Le pont de pierre, bordé de maisons, qui reliait la ville à la rive gauche de la Loire, était renommé dans le monde entier. Il avait dix-neuf arches d'ouvertures inégales. La première, sur laquelle on passât en sortant de la ville par la porte du Pont, se nommait l'Allouée ou pont Jacquemin-Rousselet; un pont-levis était pratiqué dans sa voûte. La cinquième arche appuyait sa culée sur une île étroite et longue, en forme de bateau, comme toutes ces îles des fleuves. Elle s'appelait en amont Motte-Saint-Antoine, d'une chapelle dédiée à ce saint, qui y était élevée; en aval Motte-des-Poissonniers, parce qu'on y amarrait des bateaux dont le fond était percé, pour conserver le poisson. En 1417, les Orléanais, prévoyant le cas où l'ennemi ferait une descente dans cette île, avaient construit au delà de la sixième arche une bastille, la bastille ou forteresse Saint-Antoine, qui occupait toute la largeur du pont. Le pilier commun à l'onzième et à la douzième arche portait, sur un socle de pierre historiée, une croix de bronze doré. C'était, comme on disait, la Belle-Croix. Sur la dix-huitième arche et ses deux piliers, formant culée, s'élevait un châtelet composé de deux tours réunies par un porche voûté. Ce châtelet avait nom les Tourelles. La dix-neuvième et dernière arche portait, comme la première, un pont-levis. Après l'avoir franchie on se trouvait sur le Portereau; et l'on avait devant soi la route de Toulouse qui rejoignait, au delà du Loiret, sur les hauteurs d'Olivet, la route de Blois[452].
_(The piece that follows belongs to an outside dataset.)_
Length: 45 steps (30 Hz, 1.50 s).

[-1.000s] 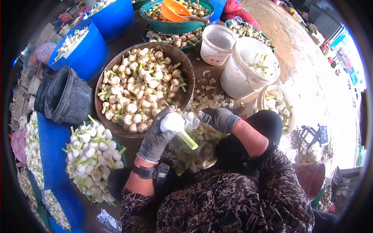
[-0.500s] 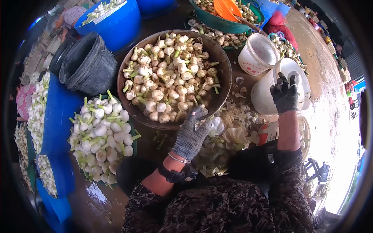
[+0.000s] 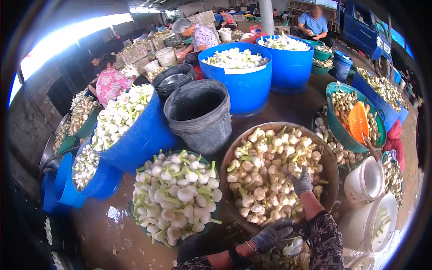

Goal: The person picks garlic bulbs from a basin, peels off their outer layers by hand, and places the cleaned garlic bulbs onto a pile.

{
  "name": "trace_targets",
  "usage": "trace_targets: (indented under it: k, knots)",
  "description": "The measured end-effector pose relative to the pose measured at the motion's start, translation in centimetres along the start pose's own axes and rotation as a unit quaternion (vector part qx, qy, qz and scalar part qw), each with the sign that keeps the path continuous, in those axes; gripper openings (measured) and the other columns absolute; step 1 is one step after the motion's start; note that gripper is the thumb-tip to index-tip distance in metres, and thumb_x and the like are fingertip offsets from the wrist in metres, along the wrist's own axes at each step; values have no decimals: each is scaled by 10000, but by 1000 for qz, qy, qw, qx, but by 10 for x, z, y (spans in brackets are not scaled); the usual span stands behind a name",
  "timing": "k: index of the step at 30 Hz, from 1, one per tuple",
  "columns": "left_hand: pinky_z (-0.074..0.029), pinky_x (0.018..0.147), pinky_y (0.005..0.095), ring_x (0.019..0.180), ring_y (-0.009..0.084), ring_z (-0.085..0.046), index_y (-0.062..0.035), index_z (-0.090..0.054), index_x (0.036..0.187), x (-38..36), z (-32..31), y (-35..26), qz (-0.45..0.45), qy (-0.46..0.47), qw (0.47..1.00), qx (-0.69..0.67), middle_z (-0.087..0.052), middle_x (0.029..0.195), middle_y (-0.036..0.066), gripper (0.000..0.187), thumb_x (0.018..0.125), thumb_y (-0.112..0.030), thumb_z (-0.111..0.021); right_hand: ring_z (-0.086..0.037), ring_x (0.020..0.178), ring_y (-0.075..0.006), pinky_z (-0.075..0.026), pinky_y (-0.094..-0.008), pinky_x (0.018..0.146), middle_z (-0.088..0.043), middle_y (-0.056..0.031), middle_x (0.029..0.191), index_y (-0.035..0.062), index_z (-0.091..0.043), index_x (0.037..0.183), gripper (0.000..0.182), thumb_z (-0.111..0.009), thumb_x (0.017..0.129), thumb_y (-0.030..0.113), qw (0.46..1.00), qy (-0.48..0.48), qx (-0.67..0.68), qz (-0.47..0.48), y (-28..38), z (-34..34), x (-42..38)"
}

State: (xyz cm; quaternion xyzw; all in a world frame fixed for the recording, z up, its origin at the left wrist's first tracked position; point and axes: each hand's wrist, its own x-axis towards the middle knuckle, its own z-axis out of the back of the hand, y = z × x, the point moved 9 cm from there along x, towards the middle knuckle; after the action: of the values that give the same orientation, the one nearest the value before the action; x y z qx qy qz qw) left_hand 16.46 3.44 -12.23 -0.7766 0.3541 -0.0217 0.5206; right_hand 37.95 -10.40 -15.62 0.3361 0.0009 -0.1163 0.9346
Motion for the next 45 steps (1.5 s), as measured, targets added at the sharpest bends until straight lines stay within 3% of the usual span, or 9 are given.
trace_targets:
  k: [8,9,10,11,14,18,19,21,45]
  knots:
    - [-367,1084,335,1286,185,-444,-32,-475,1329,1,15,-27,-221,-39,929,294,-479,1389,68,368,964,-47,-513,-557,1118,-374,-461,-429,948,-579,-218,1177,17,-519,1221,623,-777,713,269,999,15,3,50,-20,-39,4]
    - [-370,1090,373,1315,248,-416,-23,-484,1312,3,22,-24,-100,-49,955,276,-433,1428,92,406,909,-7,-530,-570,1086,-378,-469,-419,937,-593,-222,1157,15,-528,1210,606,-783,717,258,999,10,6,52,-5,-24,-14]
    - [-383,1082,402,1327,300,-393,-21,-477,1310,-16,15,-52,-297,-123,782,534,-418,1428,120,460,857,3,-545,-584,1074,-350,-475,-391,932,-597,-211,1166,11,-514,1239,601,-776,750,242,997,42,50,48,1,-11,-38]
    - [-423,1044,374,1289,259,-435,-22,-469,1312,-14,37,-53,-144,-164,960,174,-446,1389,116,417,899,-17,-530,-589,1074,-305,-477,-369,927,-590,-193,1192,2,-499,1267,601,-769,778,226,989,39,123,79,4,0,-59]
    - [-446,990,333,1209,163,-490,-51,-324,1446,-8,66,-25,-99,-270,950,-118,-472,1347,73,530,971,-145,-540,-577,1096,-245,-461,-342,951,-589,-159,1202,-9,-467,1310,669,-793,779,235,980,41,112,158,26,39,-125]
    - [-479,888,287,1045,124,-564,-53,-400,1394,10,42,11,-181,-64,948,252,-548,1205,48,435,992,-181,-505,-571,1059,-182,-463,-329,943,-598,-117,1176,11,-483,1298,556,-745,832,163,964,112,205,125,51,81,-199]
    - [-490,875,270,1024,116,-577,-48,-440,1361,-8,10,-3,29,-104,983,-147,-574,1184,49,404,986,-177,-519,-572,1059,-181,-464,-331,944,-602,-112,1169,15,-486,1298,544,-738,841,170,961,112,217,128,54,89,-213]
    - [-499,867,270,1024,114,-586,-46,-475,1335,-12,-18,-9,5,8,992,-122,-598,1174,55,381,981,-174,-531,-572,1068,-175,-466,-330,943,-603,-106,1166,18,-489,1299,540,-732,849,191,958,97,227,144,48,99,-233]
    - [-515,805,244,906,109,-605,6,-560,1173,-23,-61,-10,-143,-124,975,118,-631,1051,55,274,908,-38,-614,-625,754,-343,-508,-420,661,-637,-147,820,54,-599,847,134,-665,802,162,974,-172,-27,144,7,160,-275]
La Loire traînait alors ses eaux paresseuses entre des îles recouvertes d'oseraies et de bouleaux, qui ont été enlevées depuis pour rendre le passage plus aisé aux bateaux. Une lieue à l'est d'Orléans, à la hauteur de Chécy, l'île aux Bourdons était séparée par un mince bras de la rive de Sologne et par un étroit chenal, de l'Île-aux-Bœufs, qui étalait, vers la rive de Beauce, devant Combleux, ses herbages et ses buissons. Un bateau, s'il descendait le cours du fleuve, côtoyait ensuite les deux îles Saint-Loup, et, doublant la tour Neuve, glissait entre les deux petites îles des Martinets, à droite, et l'Île-aux-Toiles à gauche. Puis il passait sous le Pont qui traversait, comme nous l'avons vu, une île dite en haut Motte-Saint-Antoine et en bas Motte-des-Poissonniers. Enfin, en aval des remparts, vis-à-vis de Saint-Laurent-des-Orgerils, il rencontrait les deux petites îles Biche-d'Orge et Charlemagne[453].